- _WHAT TO WORK ON_
Your answer must be the records below, given again exactly, with no pictures in it.
· · · · ·
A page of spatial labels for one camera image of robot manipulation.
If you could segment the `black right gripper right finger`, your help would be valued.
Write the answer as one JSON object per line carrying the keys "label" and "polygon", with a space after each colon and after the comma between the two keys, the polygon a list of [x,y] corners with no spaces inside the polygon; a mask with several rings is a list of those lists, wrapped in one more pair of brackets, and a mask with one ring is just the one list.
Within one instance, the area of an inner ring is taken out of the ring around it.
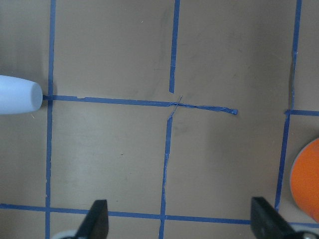
{"label": "black right gripper right finger", "polygon": [[263,197],[251,198],[250,228],[257,239],[317,239],[311,231],[297,231]]}

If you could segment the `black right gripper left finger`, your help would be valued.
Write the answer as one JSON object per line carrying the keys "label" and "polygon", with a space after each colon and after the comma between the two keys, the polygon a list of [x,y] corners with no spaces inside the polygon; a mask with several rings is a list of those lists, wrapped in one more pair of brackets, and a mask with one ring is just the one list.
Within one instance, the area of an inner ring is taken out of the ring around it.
· · · · ·
- _ANSWER FOR THE TASK_
A page of spatial labels for one camera image of robot manipulation.
If you could segment the `black right gripper right finger`, your help would be valued.
Write the answer as one JSON object per line carrying the keys "label" and "polygon", with a space after each colon and after the comma between the two keys, the polygon a list of [x,y] corners with no spaces inside the polygon; a mask with several rings is a list of those lists, wrapped in one more pair of brackets, and a mask with one ring is just the one list.
Within one instance, the area of an inner ring is taken out of the ring around it.
{"label": "black right gripper right finger", "polygon": [[263,197],[251,198],[250,228],[257,239],[317,239],[311,231],[297,231]]}

If you could segment the `black right gripper left finger`, your help would be valued.
Write the answer as one JSON object per line carrying the keys "label" and "polygon", with a space after each colon and after the comma between the two keys, the polygon a list of [x,y] corners with no spaces inside the polygon; a mask with several rings is a list of those lists, wrapped in one more pair of brackets, and a mask with one ring is just the one list.
Within one instance, the area of an inner ring is taken out of the ring around it.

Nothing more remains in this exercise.